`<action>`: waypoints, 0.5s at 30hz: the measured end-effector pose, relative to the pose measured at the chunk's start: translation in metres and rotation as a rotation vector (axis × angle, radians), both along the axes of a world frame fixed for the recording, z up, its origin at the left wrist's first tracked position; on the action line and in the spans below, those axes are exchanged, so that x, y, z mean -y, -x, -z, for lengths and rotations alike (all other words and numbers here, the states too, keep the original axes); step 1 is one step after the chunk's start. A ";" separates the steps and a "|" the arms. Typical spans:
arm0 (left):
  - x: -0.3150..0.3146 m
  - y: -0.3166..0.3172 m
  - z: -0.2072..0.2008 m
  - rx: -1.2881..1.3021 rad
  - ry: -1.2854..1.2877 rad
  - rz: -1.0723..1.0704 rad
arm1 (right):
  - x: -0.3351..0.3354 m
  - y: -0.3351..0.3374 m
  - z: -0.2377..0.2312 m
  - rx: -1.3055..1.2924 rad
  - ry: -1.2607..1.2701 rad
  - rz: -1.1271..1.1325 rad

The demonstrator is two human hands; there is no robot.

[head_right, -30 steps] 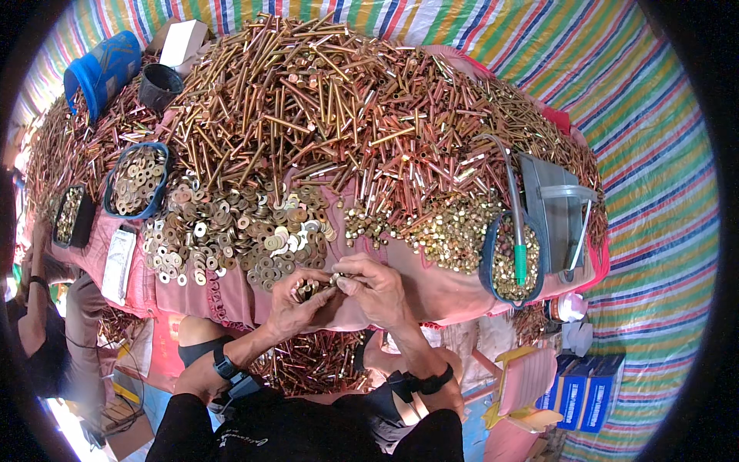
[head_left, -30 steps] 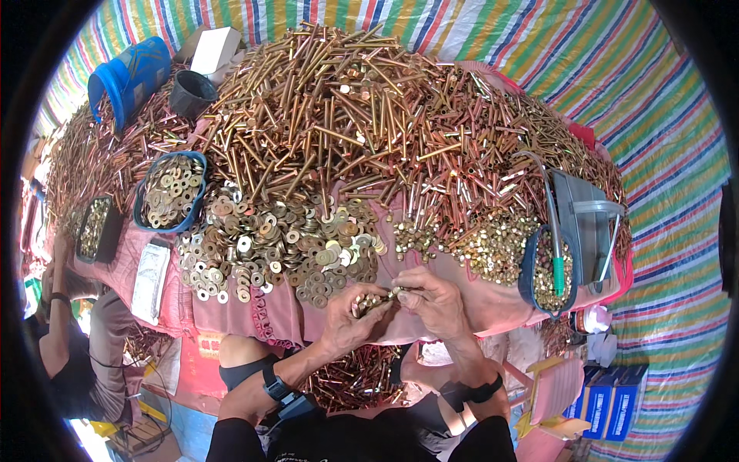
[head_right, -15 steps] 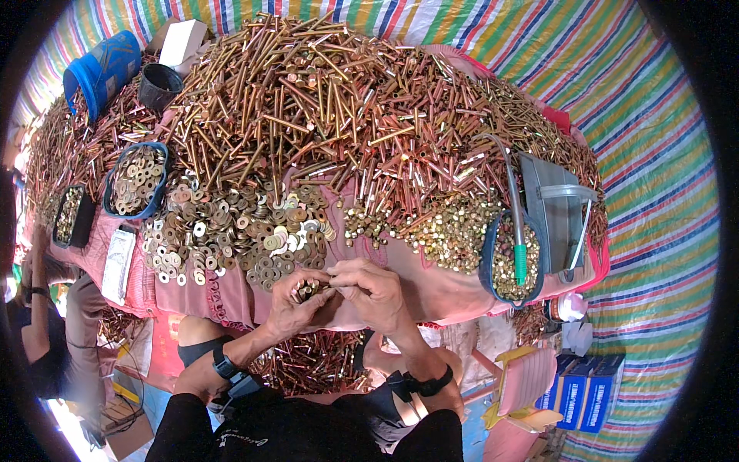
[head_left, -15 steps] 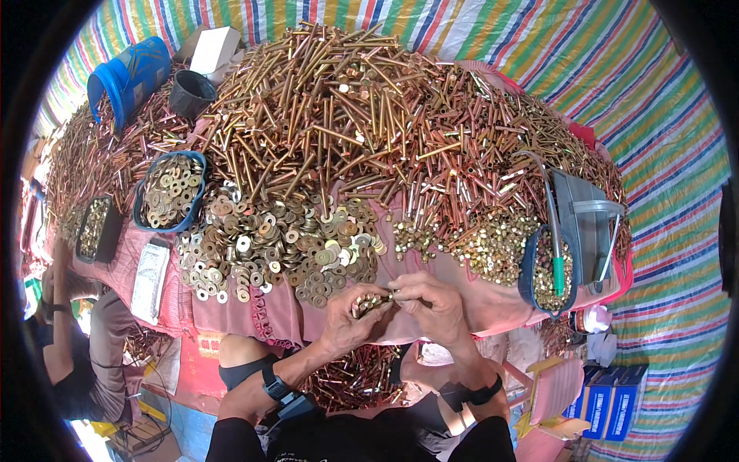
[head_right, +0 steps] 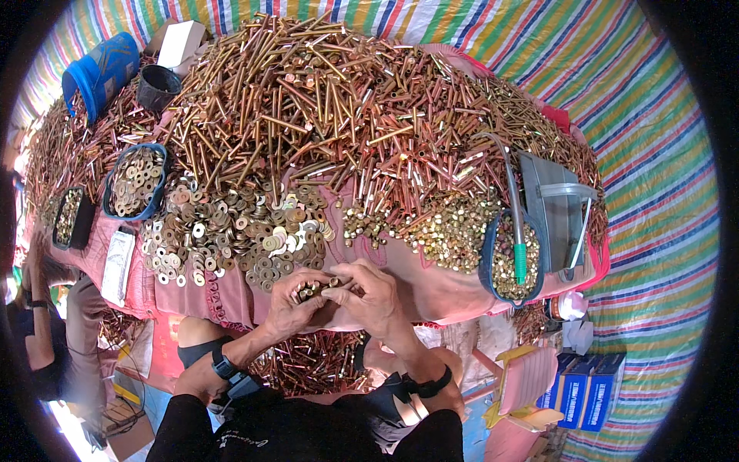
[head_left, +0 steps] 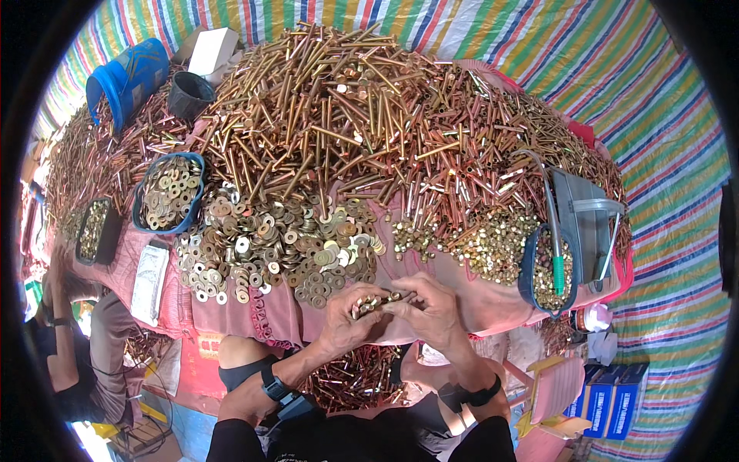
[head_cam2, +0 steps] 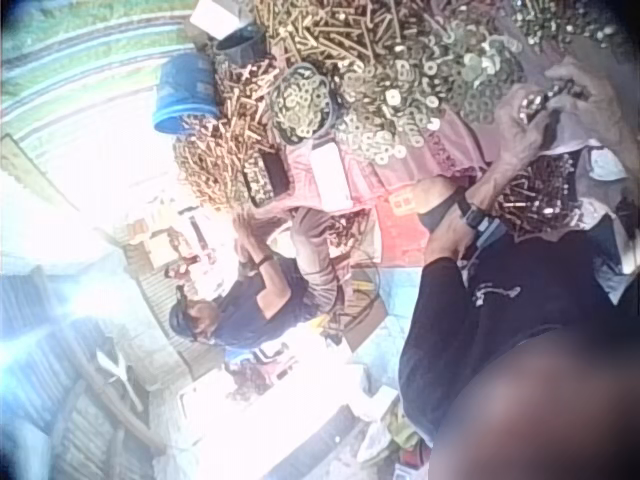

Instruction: The person sorts through a large pile of hardware components, picking up circular metal washers and placing them onto thin metal rods. They handle the items one at a time, sliding each washer down the length of the rod.

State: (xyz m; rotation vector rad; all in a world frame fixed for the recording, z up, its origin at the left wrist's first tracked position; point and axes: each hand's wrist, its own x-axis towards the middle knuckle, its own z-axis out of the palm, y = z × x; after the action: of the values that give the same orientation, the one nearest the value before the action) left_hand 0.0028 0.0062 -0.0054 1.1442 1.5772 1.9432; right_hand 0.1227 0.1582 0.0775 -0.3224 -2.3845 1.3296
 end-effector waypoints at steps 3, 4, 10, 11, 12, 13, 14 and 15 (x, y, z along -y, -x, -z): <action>0.000 0.000 0.000 0.013 0.024 0.019 | 0.001 0.001 0.000 0.008 -0.036 0.004; 0.001 -0.001 0.000 0.024 0.037 0.016 | 0.001 0.001 0.000 -0.020 -0.059 -0.003; 0.005 -0.005 -0.003 0.108 0.080 0.030 | 0.002 0.002 -0.003 -0.083 -0.259 -0.038; 0.005 -0.005 -0.004 0.128 0.067 0.041 | 0.002 0.002 -0.003 -0.088 -0.270 -0.035; 0.005 -0.005 -0.004 0.131 0.077 0.040 | 0.002 0.002 -0.001 -0.093 -0.281 -0.031; 0.004 -0.005 -0.004 0.132 0.065 0.040 | 0.003 0.002 0.000 -0.096 -0.292 -0.026; 0.004 -0.005 -0.004 0.134 0.055 0.040 | 0.003 0.003 0.003 -0.116 -0.286 -0.010; 0.004 -0.005 -0.004 0.147 0.057 0.050 | 0.003 0.005 0.007 -0.135 -0.280 0.006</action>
State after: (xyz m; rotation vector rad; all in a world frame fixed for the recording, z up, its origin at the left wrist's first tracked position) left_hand 0.0079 0.0018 -0.0012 0.9854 1.5026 1.8915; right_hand 0.1180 0.1549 0.0703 -0.1540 -2.4101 0.9633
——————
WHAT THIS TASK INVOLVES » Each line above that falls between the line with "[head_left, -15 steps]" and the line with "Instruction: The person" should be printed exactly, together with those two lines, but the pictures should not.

RESULT FOR THIS EXERCISE »
[head_left, -15 steps] 
[head_right, +0 steps] 
[head_left, +0 steps] 
[head_cam2, +0 steps] 

Instruction: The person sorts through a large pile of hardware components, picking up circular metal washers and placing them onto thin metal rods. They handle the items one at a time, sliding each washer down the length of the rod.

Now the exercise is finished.